Thanks for any insights.

Greg
 
STICK SLOP

Greg,
I have noticed the same thing and came to the same conclusion.
Will replace the bushing next annual in Oct.
 
Yep - comes that way

Most likely it came that way. I ordered a new stick and bushing as it appeared to be a builder error. Not so - the hole is drilled, not reamed :confused:. My first one was .390" diameter and not round. The replacement was still sloppy and I made a new bushing from scratch. I have seen where others use shim stock, if it is round, not tapered etc, then try feeler gages, it is cheaper than hunting around for appropriate stock.

Actually, a slightly oversize piloted reamer and new, cylindrical, bushing would be the "engineering" fix.
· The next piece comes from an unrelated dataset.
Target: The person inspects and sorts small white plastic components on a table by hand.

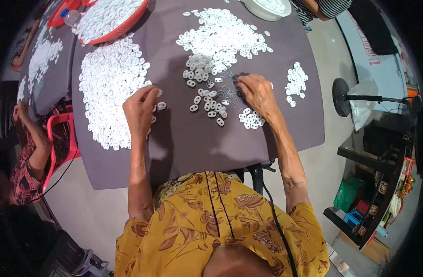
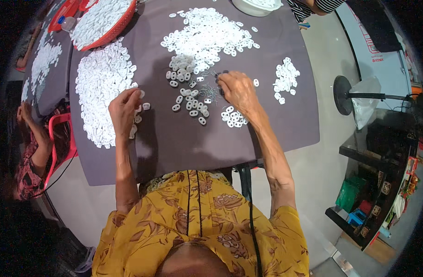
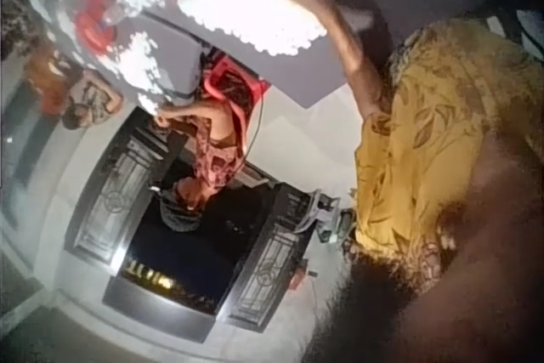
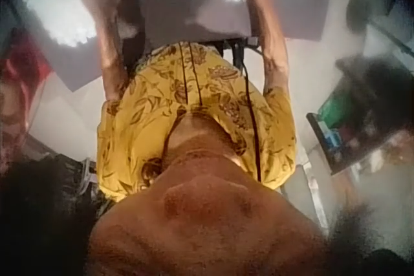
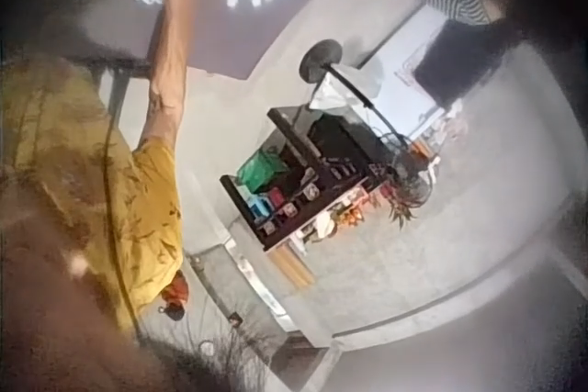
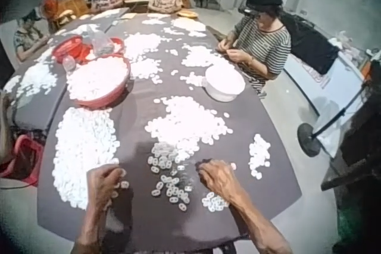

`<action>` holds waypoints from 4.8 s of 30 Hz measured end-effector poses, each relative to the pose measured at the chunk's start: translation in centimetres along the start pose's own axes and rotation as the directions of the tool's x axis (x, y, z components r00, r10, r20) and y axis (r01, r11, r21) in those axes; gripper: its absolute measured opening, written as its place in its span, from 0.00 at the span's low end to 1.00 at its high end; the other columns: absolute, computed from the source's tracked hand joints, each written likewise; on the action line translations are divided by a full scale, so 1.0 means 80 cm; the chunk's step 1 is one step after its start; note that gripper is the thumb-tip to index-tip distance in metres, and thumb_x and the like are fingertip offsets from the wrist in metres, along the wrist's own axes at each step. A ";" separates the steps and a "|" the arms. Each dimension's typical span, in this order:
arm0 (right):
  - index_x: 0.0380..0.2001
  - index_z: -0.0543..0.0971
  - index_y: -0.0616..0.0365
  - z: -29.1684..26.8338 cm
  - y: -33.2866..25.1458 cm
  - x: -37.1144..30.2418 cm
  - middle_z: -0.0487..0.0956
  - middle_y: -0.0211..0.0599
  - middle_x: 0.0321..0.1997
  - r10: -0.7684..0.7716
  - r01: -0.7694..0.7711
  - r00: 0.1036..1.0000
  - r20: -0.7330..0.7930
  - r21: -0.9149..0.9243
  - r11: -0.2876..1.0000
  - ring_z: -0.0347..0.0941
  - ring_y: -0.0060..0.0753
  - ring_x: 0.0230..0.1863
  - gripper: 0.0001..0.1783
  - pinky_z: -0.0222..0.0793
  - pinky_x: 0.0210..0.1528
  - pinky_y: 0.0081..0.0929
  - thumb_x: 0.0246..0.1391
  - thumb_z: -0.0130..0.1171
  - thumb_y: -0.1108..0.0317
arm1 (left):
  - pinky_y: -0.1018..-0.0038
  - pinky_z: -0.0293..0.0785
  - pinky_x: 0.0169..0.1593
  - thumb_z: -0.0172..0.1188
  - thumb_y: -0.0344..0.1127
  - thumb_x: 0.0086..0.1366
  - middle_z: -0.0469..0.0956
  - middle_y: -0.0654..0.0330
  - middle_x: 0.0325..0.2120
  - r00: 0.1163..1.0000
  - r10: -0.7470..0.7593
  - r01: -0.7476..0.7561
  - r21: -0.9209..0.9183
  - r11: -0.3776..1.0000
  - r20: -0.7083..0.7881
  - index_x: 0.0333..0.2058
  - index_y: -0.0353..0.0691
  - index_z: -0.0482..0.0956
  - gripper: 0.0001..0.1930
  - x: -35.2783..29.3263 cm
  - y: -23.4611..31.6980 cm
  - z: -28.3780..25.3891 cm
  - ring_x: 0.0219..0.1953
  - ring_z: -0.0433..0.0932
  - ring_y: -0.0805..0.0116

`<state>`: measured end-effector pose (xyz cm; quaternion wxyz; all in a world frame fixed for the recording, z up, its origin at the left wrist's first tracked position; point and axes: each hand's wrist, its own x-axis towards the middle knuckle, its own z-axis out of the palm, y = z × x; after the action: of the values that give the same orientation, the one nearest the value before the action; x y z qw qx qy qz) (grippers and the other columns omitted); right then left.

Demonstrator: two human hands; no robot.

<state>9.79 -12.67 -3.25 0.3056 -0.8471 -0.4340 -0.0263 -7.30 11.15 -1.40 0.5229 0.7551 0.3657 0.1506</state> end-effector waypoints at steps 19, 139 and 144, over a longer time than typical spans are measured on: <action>0.28 0.78 0.63 0.005 -0.058 -0.004 0.74 0.31 0.19 0.252 -0.312 0.948 0.194 0.423 0.851 0.67 0.18 0.22 0.08 0.61 0.23 0.18 0.46 0.58 0.69 | 0.81 0.70 0.29 0.57 0.32 0.56 0.76 0.61 0.23 0.918 0.075 0.092 -0.392 0.915 0.390 0.34 0.32 0.78 0.10 -0.032 0.013 0.104 0.25 0.74 0.76; 0.30 0.75 0.65 -0.085 -0.055 0.011 0.76 0.30 0.27 0.229 -0.246 0.968 0.101 0.552 0.797 0.70 0.17 0.30 0.04 0.65 0.32 0.14 0.51 0.53 0.76 | 0.79 0.74 0.33 0.57 0.29 0.54 0.76 0.56 0.26 0.875 0.108 0.314 -0.724 0.614 0.471 0.36 0.28 0.74 0.12 -0.040 0.111 0.139 0.27 0.75 0.73; 0.30 0.74 0.65 -0.085 -0.055 0.012 0.76 0.31 0.27 0.191 -0.211 0.977 0.091 0.488 0.847 0.70 0.19 0.29 0.04 0.66 0.32 0.16 0.50 0.52 0.76 | 0.78 0.74 0.33 0.57 0.31 0.54 0.76 0.57 0.25 0.832 0.056 0.409 -0.677 0.612 0.552 0.35 0.28 0.74 0.12 -0.038 0.105 0.138 0.26 0.75 0.73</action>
<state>8.61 -13.72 4.73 0.5050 -0.7814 -0.3412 0.1345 0.66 -0.07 2.14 0.8855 0.4254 0.1847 0.0270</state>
However, I took the path as follows. (too cheap to buy another one time use reamer)

Finally, you can custom make a bushing, cut the center is undersize and the ends (last 1/2") is the slightly larger than the desired diameter, like a dumbbell. You can fit the ends, and if like mine, each end is a little different. I did this and it is no slop and free moving. Don't make it too tight as a little swelling may occur in tightening (not torquing) the pivot bolt. ( yes I did that).

Your dimensions may dictate your path.